◆ Problem details:
Write all of the lines below out again, exactly as they stand.

*** Opening The data ***

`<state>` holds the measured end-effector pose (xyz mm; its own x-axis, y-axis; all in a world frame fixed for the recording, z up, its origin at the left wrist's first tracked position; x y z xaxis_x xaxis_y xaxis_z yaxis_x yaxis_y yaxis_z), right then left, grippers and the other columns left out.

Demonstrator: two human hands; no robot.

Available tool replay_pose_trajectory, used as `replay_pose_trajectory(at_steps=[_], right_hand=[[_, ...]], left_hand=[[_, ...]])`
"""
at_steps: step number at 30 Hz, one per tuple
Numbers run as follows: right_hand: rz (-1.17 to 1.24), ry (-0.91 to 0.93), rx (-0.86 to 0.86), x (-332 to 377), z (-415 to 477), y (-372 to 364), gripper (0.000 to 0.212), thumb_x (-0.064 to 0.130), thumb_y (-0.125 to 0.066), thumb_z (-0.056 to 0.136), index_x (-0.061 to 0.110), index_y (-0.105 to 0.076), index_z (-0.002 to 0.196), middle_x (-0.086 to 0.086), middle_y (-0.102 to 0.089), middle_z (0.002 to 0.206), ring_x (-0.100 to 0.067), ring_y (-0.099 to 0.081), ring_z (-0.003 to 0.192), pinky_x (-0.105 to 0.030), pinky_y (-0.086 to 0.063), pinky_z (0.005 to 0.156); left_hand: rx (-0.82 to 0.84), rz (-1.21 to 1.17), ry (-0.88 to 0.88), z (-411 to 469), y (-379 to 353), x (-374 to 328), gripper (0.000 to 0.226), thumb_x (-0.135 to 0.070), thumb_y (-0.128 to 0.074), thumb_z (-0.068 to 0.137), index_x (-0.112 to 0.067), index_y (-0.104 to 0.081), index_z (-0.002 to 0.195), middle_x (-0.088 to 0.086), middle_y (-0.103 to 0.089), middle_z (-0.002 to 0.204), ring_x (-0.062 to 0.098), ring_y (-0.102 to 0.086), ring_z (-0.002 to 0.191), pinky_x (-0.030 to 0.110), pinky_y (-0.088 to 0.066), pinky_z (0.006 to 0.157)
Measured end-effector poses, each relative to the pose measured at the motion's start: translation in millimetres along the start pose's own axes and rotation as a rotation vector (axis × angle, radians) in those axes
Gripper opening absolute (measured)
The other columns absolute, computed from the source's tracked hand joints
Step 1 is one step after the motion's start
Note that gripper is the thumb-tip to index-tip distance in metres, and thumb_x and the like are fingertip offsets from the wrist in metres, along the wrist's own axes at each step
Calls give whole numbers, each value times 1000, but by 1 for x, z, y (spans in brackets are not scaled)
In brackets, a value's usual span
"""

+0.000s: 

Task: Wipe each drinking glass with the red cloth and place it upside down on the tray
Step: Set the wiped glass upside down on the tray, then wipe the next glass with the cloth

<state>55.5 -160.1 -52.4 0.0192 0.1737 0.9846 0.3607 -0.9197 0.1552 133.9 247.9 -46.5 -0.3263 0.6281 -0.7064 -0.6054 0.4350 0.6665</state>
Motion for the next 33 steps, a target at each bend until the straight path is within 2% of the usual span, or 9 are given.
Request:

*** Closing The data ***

◆ Output of the exercise:
`<state>` holds the measured end-effector pose (xyz mm; its own x-axis, y-axis; all in a world frame fixed for the recording, z up, its origin at the left wrist's first tracked position; x y z xaxis_x xaxis_y xaxis_z yaxis_x yaxis_y yaxis_z), right then left, grippers and the other columns left out.

Demonstrator: two human hands; no robot.

Available tool replay_pose_trajectory, used as `replay_pose_trajectory(at_steps=[_], right_hand=[[_, ...]], left_hand=[[_, ...]])`
"""
at_steps: step number at 30 Hz, one per tuple
Numbers run as follows: right_hand: rz (-1.17 to 1.24), ry (-0.91 to 0.93), rx (-0.86 to 0.86), x (-332 to 377), z (-415 to 477), y (-372 to 364), gripper (0.000 to 0.212), thumb_x (-0.064 to 0.130), thumb_y (-0.125 to 0.066), thumb_z (-0.056 to 0.136), index_x (-0.061 to 0.110), index_y (-0.105 to 0.076), index_z (-0.002 to 0.196), middle_x (-0.086 to 0.086), middle_y (-0.102 to 0.089), middle_z (0.002 to 0.206), ring_x (-0.100 to 0.067), ring_y (-0.099 to 0.081), ring_z (-0.003 to 0.192), pinky_x (-0.105 to 0.030), pinky_y (-0.086 to 0.063), pinky_z (0.005 to 0.156); left_hand: rx (-0.82 to 0.84), rz (-1.21 to 1.17), ry (-0.88 to 0.88), z (-411 to 469), y (-379 to 353), x (-374 to 328), gripper (0.000 to 0.226), thumb_x (-0.135 to 0.070), thumb_y (-0.128 to 0.074), thumb_z (-0.068 to 0.137), index_x (-0.112 to 0.067), index_y (-0.104 to 0.081), index_z (-0.002 to 0.195), middle_x (-0.088 to 0.086), middle_y (-0.103 to 0.089), middle_z (-0.002 to 0.204), ring_x (-0.062 to 0.098), ring_y (-0.102 to 0.086), ring_z (-0.002 to 0.191), pinky_x (-0.030 to 0.110), pinky_y (-0.088 to 0.066), pinky_z (0.006 to 0.157)
Measured end-effector poses, each relative to the pose measured at the motion's start: translation in millimetres along the start pose's own axes and rotation as a rotation vector (axis × angle, radians) in those axes
Gripper opening absolute (measured)
The other columns absolute, computed from the source's tracked hand joints
Step 1 is one step after the motion's start
Note that gripper is the thumb-tip to index-tip distance in metres, and thumb_x and the like are fingertip offsets from the wrist in metres, along the wrist's own axes at each step
Calls give whole numbers, each value times 1000, but by 1 for x, z, y (spans in brackets are not scaled)
In brackets, a value's usual span
"""

+0.000s: 

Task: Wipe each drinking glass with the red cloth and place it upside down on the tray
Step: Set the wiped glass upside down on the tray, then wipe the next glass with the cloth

<state>55.5 -160.1 -52.4 0.0192 0.1737 0.9846 0.3607 -0.9197 0.1552 133.9 247.9 -46.5 -0.3263 0.6281 -0.7064 -0.6054 0.4350 0.6665</state>
Motion for the next 33 steps, a target at each bend until the straight path is within 2% of the usual span, or 9 are given.
Request:

The answer given above is the complete response.